What you will do
Each line below has to be set down again exactly.

Segment Open

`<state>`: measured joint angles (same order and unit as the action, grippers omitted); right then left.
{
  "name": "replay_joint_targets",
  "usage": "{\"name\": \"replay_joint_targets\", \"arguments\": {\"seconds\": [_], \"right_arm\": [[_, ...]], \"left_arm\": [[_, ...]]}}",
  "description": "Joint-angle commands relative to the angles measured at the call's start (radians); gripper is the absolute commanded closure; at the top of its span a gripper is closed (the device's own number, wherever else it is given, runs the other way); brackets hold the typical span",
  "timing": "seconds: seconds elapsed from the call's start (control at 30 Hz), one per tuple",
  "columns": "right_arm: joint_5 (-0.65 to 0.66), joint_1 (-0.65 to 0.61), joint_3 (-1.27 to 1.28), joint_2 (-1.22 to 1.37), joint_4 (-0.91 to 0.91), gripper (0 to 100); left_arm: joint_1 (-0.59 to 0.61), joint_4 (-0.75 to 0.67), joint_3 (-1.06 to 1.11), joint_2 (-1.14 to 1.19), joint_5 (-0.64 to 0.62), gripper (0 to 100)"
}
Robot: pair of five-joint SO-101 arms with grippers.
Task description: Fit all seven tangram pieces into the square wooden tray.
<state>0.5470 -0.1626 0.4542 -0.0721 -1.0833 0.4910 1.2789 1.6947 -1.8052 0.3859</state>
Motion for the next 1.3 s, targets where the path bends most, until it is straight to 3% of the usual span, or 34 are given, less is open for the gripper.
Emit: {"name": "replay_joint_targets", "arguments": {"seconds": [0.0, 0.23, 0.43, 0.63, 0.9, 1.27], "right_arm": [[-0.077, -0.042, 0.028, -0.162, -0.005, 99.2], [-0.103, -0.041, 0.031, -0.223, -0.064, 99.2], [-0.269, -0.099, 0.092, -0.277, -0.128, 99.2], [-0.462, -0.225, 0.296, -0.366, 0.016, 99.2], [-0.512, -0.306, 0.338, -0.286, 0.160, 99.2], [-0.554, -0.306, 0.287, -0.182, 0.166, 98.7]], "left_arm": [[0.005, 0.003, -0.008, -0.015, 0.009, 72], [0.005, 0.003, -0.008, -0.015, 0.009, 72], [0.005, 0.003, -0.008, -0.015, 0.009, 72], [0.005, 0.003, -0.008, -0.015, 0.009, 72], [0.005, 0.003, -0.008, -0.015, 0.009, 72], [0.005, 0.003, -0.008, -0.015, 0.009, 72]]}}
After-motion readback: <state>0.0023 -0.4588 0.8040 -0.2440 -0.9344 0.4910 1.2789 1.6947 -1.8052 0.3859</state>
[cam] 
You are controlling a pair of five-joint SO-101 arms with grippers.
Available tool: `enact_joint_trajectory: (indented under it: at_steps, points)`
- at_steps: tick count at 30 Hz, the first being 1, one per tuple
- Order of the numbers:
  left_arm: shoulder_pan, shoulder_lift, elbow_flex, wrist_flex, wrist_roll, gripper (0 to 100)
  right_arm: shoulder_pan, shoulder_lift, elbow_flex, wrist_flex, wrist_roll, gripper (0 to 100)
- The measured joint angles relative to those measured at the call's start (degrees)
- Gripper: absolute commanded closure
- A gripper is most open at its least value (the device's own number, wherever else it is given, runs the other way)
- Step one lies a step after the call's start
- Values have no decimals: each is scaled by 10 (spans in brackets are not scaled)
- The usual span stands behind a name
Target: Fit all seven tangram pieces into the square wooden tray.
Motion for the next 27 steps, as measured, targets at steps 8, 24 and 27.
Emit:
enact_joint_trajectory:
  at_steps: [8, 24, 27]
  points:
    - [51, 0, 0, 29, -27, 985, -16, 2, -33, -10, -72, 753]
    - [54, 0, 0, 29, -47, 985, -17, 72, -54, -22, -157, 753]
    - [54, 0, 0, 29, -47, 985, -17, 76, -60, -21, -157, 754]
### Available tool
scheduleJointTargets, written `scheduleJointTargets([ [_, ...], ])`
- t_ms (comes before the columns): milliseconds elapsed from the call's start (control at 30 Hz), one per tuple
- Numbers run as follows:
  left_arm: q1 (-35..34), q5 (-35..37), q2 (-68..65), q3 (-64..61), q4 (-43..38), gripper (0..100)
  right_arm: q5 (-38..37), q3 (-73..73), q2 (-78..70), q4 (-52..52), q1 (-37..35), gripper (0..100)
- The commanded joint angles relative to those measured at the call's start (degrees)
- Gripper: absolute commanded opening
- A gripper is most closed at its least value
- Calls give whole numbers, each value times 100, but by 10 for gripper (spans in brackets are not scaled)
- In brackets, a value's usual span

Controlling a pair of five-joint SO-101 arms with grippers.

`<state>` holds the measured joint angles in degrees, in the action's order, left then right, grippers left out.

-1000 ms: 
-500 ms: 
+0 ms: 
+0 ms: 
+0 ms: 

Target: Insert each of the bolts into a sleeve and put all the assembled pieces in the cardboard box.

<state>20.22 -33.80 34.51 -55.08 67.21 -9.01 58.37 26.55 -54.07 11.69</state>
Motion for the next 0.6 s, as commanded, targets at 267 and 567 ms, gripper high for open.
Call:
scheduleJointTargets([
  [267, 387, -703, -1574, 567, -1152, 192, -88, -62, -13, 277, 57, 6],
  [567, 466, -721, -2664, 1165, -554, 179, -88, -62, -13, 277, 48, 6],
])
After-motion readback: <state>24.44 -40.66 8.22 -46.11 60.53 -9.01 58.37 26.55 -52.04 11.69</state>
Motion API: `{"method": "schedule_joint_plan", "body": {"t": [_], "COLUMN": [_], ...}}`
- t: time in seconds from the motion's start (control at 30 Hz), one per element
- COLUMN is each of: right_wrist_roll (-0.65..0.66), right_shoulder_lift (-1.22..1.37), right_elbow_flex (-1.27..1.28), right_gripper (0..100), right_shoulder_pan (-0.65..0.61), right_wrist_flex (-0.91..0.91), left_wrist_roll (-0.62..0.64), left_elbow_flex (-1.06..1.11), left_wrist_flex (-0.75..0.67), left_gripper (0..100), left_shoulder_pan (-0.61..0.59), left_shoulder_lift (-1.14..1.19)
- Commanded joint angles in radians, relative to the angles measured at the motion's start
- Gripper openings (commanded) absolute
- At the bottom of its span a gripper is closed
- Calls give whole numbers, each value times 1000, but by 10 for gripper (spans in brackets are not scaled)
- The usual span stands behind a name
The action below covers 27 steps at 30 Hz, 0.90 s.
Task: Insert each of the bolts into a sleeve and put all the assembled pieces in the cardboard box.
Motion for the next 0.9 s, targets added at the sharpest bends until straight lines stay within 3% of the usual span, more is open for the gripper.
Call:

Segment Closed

Expected output
`<state>`: measured joint angles (same order and unit as the action, grippers omitted); right then left.
{
  "name": "replay_joint_targets",
  "usage": "{\"name\": \"replay_joint_targets\", \"arguments\": {\"seconds\": [_], \"right_arm\": [[_, ...]], \"left_arm\": [[_, ...]]}}",
  "description": "Joint-angle commands relative to the angles measured at the call's start (radians); gripper is the absolute commanded closure; at the top of its span a gripper is closed (the device's own number, wherever else it is given, runs the other way); brackets hold the typical span",
  "timing": "seconds: seconds elapsed from the call's start (control at 30 Hz), one per tuple",
  "columns": "right_arm: joint_5 (-0.65 to 0.66), joint_1 (-0.65 to 0.61), joint_3 (-1.27 to 1.28), joint_2 (-1.22 to 1.37), joint_4 (-0.91 to 0.91), gripper (0 to 100); left_arm: joint_1 (-0.59 to 0.61), joint_4 (-0.75 to 0.67), joint_3 (-1.06 to 1.11), joint_2 (-1.14 to 1.19), joint_5 (-0.64 to 0.62), gripper (0 to 100)"
}
Robot: pair of five-joint SO-101 arms with grippers.
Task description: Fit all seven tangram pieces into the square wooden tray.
<state>0.5470 -0.1626 0.4542 -0.0721 -1.0833 0.4910 1.2789 1.6947 -1.8052 0.3859</state>
Motion for the next 1.3 s, targets where the path bends most, until it is straight to 3% of the usual span, or 34 are given, less is open for the gripper.
Emit: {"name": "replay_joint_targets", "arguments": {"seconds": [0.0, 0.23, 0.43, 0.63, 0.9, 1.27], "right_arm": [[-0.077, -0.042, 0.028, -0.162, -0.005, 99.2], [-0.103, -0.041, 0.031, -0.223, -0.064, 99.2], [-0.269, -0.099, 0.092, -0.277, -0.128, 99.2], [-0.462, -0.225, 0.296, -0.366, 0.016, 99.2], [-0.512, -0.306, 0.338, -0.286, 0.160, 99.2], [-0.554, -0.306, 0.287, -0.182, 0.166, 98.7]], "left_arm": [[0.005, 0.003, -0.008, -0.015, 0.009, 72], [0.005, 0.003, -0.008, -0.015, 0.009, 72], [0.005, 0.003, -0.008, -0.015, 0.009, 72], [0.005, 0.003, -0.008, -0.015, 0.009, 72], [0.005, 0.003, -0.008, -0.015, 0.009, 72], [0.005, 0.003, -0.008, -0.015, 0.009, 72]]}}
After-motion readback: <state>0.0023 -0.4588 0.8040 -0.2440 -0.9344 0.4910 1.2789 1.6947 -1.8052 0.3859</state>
[cam] 
You are controlling a pair of five-joint SO-101 arms with grippers.
Available tool: `enact_joint_trajectory: (indented under it: at_steps, points)`
- at_steps: tick count at 30 Hz, the first being 1, one per tuple
- Order of the numbers:
  left_arm: shoulder_pan, shoulder_lift, elbow_flex, wrist_flex, wrist_roll, gripper (0 to 100)
  right_arm: shoulder_pan, shoulder_lift, elbow_flex, wrist_flex, wrist_roll, gripper (0 to 100)
- The measured joint angles relative to those measured at the call's start (degrees)
- Gripper: absolute commanded closure
- A gripper is most open at its least value (the device's own number, wherever else it is given, runs the other way)
- Step one lies a step after the call's start
- Values have no decimals: each is scaled by 10 (spans in brackets are not scaled)
- The usual span stands behind a name
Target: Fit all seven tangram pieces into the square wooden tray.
Motion for the next 27 steps, as measured, targets at steps 8, 24 and 27.
Emit:
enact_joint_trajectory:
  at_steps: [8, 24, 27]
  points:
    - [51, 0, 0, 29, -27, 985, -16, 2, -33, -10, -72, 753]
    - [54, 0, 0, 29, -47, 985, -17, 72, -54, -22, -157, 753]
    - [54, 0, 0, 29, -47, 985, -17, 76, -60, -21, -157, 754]
### Available tool
scheduleJointTargets, written `scheduleJointTargets([ [_, ...], ])`
- t_ms (comes before the columns): milliseconds elapsed from the call's start (control at 30 Hz), one per tuple
- Numbers run as follows:
  left_arm: q1 (-35..34), q5 (-35..37), q2 (-68..65), q3 (-64..61), q4 (-43..38), gripper (0..100)
  right_arm: q5 (-38..37), q3 (-73..73), q2 (-78..70), q4 (-52..52), q1 (-37..35), gripper (0..100)
- The commanded joint angles relative to those measured at the call's start (degrees)
- Gripper: absolute commanded opening
- A gripper is most closed at its least value
- Calls give whole numbers, each value times 100, but by 10 for gripper (spans in brackets are not scaled)
- In brackets, a value's usual span

Controlling a pair of five-joint SO-101 arms with grippers.

`<state>` holds the measured joint angles in degrees, in the action's order, left then right, grippers left out.

-1000 ms: 
-500 ms: 
+0 ms: 
+0 ms: 
+0 ms: 

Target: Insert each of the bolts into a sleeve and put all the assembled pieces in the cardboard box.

<state>20.22 -33.80 34.51 -55.08 67.21 -9.01 58.37 26.55 -54.07 11.69</state>
Motion for the next 0.6 s, as commanded, targets at 267 and 567 ms, gripper high for open.
Call:
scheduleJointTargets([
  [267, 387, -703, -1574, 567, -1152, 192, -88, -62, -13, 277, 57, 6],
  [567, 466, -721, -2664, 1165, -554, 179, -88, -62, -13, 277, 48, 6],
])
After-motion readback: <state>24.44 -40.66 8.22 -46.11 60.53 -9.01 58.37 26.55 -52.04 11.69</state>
Motion API: `{"method": "schedule_joint_plan", "body": {"t": [_], "COLUMN": [_], ...}}`
- t: time in seconds from the motion's start (control at 30 Hz), one per element
- COLUMN is each of: right_wrist_roll (-0.65..0.66), right_shoulder_lift (-1.22..1.37), right_elbow_flex (-1.27..1.28), right_gripper (0..100), right_shoulder_pan (-0.65..0.61), right_wrist_flex (-0.91..0.91), left_wrist_roll (-0.62..0.64), left_elbow_flex (-1.06..1.11), left_wrist_flex (-0.75..0.67), left_gripper (0..100), left_shoulder_pan (-0.61..0.59), left_shoulder_lift (-1.14..1.19)
- Commanded joint angles in radians, relative to the angles measured at the motion's start
- Gripper openings (commanded) absolute
- At the bottom of its span a gripper is closed
- Calls give whole numbers, each value times 1000, but by 10 for gripper (spans in brackets are not scaled)
- The usual span stands behind a name
The action below covers 27 steps at 30 Hz, 0.90 s.
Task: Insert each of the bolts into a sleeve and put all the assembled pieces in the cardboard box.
Motion for the next 0.9 s, targets added at the sharpest bends until straight lines stay within 3% of the usual span, more is open for the gripper.
Call:

No further answer is expected.